I might try to find clearer footage but it does then become a question of how much responsibility a player had to not have their arm outstretched when they aren't going to catch the ball and at the head height of an oncoming player. Not entirely sure what happened but just surprised there didn't seem to be a TMO review at the same time as they were looking at the knock on, it didn't appear to me to be so clearly ok that it didn't merit it. However IF Furlong stuck his arm out with no realistic chance of catching the ball and instead simply hit Slade's head, I don't really see how that could be mitigation.

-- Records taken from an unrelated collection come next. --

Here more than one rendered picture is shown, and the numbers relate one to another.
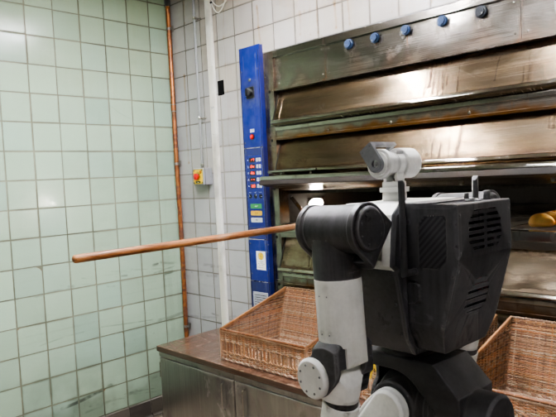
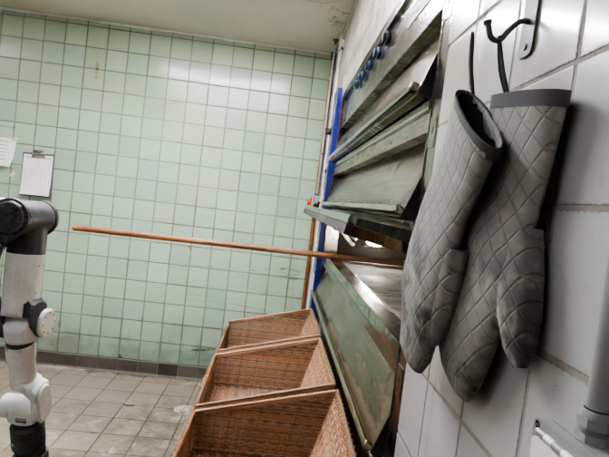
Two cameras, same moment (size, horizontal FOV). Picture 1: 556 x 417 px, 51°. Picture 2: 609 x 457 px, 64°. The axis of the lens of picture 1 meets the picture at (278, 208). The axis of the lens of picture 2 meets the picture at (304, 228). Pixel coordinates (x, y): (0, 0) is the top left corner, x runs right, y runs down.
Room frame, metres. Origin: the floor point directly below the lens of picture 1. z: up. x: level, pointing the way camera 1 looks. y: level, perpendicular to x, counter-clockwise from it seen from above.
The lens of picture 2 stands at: (0.92, -1.81, 1.45)
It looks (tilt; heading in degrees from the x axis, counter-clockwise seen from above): 3 degrees down; 42
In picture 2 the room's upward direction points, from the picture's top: 7 degrees clockwise
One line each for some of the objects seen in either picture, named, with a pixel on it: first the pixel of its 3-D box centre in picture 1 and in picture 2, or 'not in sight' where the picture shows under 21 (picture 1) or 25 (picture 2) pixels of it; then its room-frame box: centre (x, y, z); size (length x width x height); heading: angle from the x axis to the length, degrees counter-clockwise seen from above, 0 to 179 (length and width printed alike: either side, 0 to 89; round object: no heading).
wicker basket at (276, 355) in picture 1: (294, 328); (268, 340); (2.69, -0.05, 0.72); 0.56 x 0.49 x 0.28; 46
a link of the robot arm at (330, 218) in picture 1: (340, 241); not in sight; (1.07, -0.11, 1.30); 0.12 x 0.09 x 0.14; 42
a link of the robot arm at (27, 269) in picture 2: not in sight; (24, 294); (1.38, -0.43, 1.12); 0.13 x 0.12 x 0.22; 129
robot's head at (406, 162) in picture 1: (395, 168); not in sight; (1.25, -0.26, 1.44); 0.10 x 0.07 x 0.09; 132
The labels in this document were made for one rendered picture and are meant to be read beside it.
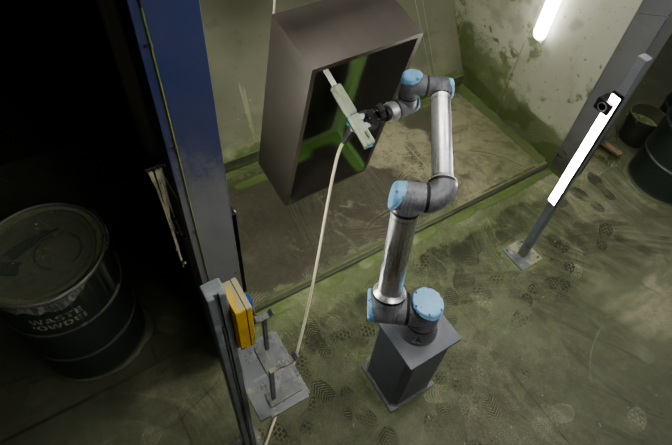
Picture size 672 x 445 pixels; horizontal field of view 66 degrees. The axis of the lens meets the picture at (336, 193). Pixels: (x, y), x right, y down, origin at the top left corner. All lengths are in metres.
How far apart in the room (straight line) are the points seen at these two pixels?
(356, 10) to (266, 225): 1.70
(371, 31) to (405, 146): 1.92
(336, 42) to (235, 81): 1.59
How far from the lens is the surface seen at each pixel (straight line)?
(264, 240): 3.52
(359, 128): 2.19
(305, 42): 2.28
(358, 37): 2.36
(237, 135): 3.82
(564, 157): 4.34
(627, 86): 2.83
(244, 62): 3.81
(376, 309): 2.34
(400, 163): 4.05
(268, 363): 2.30
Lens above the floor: 2.94
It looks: 50 degrees down
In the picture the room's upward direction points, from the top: 6 degrees clockwise
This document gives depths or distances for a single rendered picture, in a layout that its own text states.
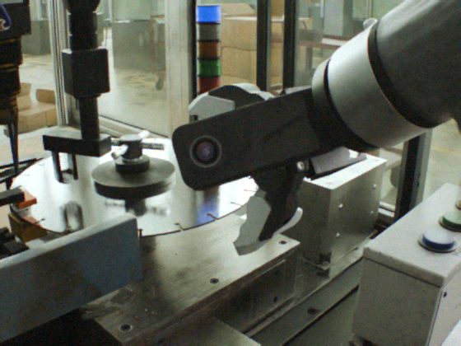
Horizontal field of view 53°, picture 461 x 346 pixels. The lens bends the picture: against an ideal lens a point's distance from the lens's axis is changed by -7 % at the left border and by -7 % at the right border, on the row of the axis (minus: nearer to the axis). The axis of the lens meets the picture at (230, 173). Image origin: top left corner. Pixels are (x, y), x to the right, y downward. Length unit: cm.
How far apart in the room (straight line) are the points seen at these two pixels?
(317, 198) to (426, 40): 53
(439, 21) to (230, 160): 16
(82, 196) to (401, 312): 41
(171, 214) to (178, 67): 73
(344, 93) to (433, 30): 7
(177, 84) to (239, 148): 92
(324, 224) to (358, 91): 50
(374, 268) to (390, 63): 37
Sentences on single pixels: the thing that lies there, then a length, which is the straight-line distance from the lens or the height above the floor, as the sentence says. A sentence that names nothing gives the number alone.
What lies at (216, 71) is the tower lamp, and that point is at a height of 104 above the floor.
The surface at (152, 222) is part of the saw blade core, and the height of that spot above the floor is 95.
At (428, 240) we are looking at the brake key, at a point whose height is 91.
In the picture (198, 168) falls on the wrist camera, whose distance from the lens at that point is 33.
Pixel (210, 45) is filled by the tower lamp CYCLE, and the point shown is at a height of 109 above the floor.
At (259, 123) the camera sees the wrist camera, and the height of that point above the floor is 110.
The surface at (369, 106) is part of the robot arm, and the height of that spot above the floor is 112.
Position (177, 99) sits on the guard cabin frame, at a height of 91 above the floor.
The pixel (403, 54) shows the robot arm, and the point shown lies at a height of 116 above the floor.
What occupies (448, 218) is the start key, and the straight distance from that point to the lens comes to 68.
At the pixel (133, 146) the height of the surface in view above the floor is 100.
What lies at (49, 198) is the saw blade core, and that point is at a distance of 61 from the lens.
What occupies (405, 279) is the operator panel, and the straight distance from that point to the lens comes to 59.
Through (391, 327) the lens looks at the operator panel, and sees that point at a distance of 64.
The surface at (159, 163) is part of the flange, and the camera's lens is 66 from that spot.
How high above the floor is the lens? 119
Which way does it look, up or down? 21 degrees down
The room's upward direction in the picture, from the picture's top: straight up
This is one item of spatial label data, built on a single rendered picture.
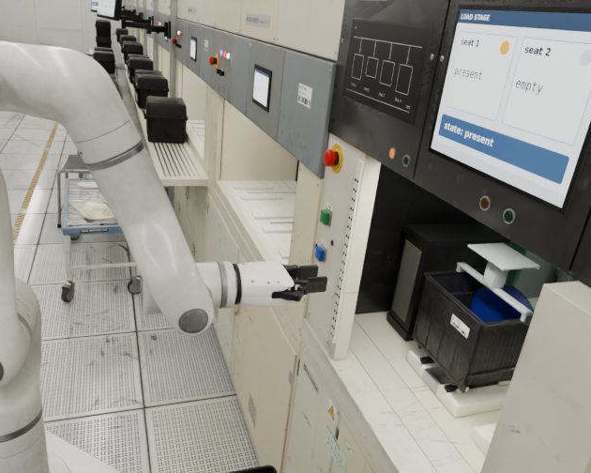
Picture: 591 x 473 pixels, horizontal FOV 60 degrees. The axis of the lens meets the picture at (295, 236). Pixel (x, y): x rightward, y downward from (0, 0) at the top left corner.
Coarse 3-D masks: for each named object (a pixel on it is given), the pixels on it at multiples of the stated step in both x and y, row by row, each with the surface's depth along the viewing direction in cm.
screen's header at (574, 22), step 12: (468, 12) 74; (480, 12) 72; (492, 12) 70; (504, 12) 68; (516, 12) 66; (528, 12) 64; (540, 12) 62; (492, 24) 70; (504, 24) 68; (516, 24) 66; (528, 24) 64; (540, 24) 62; (552, 24) 61; (564, 24) 59; (576, 24) 57; (588, 24) 56
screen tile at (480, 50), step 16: (464, 32) 75; (464, 48) 75; (480, 48) 72; (496, 48) 69; (512, 48) 67; (464, 64) 76; (480, 64) 72; (496, 64) 69; (496, 80) 69; (448, 96) 79; (464, 96) 76; (480, 96) 73; (496, 96) 70; (480, 112) 73; (496, 112) 70
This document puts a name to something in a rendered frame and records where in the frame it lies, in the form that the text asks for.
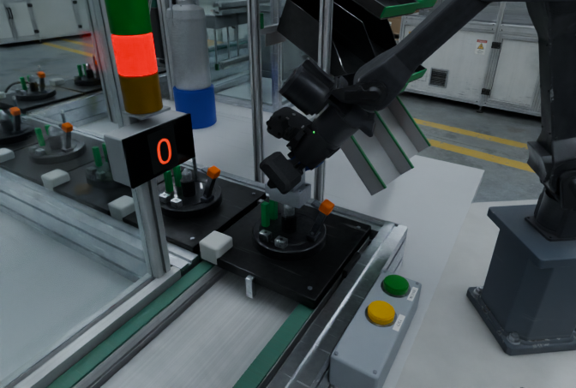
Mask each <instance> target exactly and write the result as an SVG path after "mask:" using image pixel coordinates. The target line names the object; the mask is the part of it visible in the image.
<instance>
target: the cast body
mask: <svg viewBox="0 0 576 388"><path fill-rule="evenodd" d="M301 177H302V178H301V181H300V183H298V185H296V186H295V187H294V188H293V189H292V190H290V191H289V192H288V193H287V194H282V193H280V191H279V190H278V189H277V188H270V187H268V185H267V182H266V183H265V193H267V194H269V199H270V200H274V201H277V202H279V203H282V204H285V205H288V206H293V207H296V208H301V207H302V206H303V205H304V204H305V203H306V202H307V201H308V200H309V199H310V198H311V184H309V183H306V182H305V168H304V169H303V174H302V175H301Z"/></svg>
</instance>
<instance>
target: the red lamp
mask: <svg viewBox="0 0 576 388"><path fill-rule="evenodd" d="M111 40H112V45H113V50H114V54H115V59H116V64H117V72H118V73H119V74H120V75H122V76H144V75H151V74H154V73H156V72H157V71H158V66H157V60H156V55H155V49H154V42H153V33H152V32H150V33H146V34H140V35H113V34H112V35H111Z"/></svg>
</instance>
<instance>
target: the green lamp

Having your arms wide like that when making a tackle and causing a knock on is deemed an unnatural position for the arms to be in and is penalised as intentional so it could be argued that Furlong having his arm out like that was not a natural position for it to be in at that point to achieve anything other than simply being in the path on an oncoming player.
End of the day, no matter the intent, Slade caught a straight arm to the head that definitely wasn't his fault. Slade's not a small lad either, he doesn't get sent flying by that arm unless Furlong chooses to keep it rigid.

I don't personally agree with it being a card, but by the current hyper sensitive rules I'm surprised it wasn't.
 
Particularly when the penalty that led to Ireland getting the territory for Keenan's try came from an incredibly soft 'high tackle' call on Itoje. It was a poor attempt at a tackle but it looked to me like an ineffectual grab at Ringrose shoulder (with minimal contact) and nothing more than that. It couldn't even have been described a seatbelt tackle.